I actually decided to pick up Save the World on Your Own Time because of an off-hand remark in Dockery’s Renewing Minds pertaining to Fish’s literary views. Unsurprisingly, in this book Fish disagrees with a great many of Dockery’s ideas of what higher education should be meant to accomplish, and argues in a much more succinct, logical, and persuasive way.
The Purpose of Higher Education
Dockery, along with many of my professors, believes that the university should be a place dedicated to training men and women of character in a great many things beyond academics. Fish, on the other hand, believes that the only thing the university can reasonably expect to accomplish is the one thing it is actually designed to do: transmit knowledge and skills to its students
This immediately separates him from many, if not most, of the theories commonly encountered today. In defense of Dockery and other Christian administrators, they are seeking what is sometimes called “education that is Christian”; one of my professors prefers to distinguish “the university” from “Christian education”. The latter is thought to have a far broader task.

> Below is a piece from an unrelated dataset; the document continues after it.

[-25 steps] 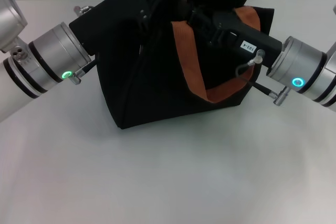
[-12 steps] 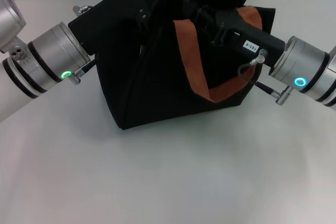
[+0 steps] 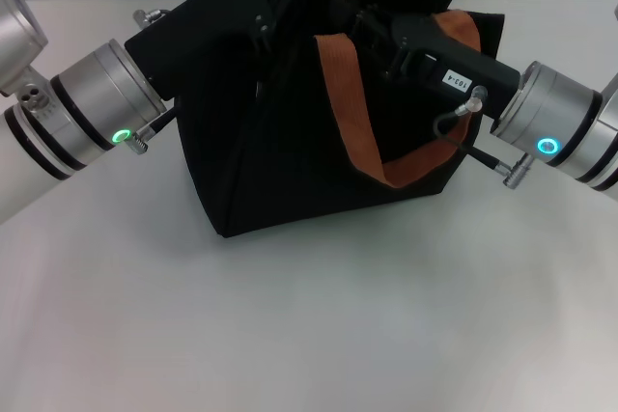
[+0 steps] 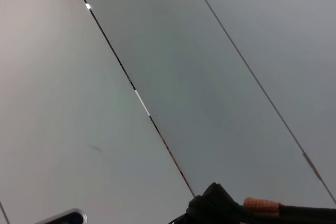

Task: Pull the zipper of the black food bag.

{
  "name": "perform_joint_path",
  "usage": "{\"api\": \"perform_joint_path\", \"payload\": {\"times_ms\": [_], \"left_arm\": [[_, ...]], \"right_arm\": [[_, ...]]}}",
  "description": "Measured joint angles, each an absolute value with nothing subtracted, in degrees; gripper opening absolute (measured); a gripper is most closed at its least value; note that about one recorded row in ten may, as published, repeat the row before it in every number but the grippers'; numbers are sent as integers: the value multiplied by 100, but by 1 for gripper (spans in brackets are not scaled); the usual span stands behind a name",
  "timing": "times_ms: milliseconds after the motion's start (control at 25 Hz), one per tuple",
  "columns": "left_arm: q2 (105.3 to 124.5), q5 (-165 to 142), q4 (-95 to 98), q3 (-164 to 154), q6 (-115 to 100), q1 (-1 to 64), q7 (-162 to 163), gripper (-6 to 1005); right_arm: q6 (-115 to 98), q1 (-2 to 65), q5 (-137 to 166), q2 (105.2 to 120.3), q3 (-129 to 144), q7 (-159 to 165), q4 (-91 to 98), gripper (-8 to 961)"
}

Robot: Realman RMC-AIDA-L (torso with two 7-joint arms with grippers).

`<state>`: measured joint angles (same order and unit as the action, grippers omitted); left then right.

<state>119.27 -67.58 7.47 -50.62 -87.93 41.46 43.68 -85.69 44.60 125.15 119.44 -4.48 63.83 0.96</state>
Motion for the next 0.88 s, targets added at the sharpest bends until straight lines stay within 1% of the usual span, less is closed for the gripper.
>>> {"api": "perform_joint_path", "payload": {"times_ms": [200, 280, 520, 880], "left_arm": [[11927, -6758, 747, -5062, -8789, 4151, 4368, 62], [11927, -6759, 747, -5063, -8789, 4155, 4368, 63], [11927, -6758, 747, -5066, -8790, 4119, 4368, 64], [11927, -6755, 800, -4926, -8816, 3914, 4368, 66]], "right_arm": [[-8569, 4432, 12505, 11944, -456, 6362, 92, 90], [-8577, 4420, 12502, 11947, -460, 6344, 90, -1], [-8587, 4375, 12369, 11954, -467, 6343, 94, -2], [-8572, 4091, 11909, 11931, -475, 6393, 164, -2]]}}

In general, though, after 90 years of reform-minded Ed school graduates pouring into the system, dreaming romantically of “fostering growth” and “encouraging creativity”, we still seem to be completely nonplussed when it comes to defining the purpose of schooling or education. That, or we speak on and on, assigning to the schools every duty from making sure graduates are “productive members of society”, to “fostering tolerance and understanding”, but never getting to an actual purpose. In Philosophy & Education, George Knight referred to this as “mindlessness.” We seem not to know what particular good things to pursue, so we pursue them all, without focus.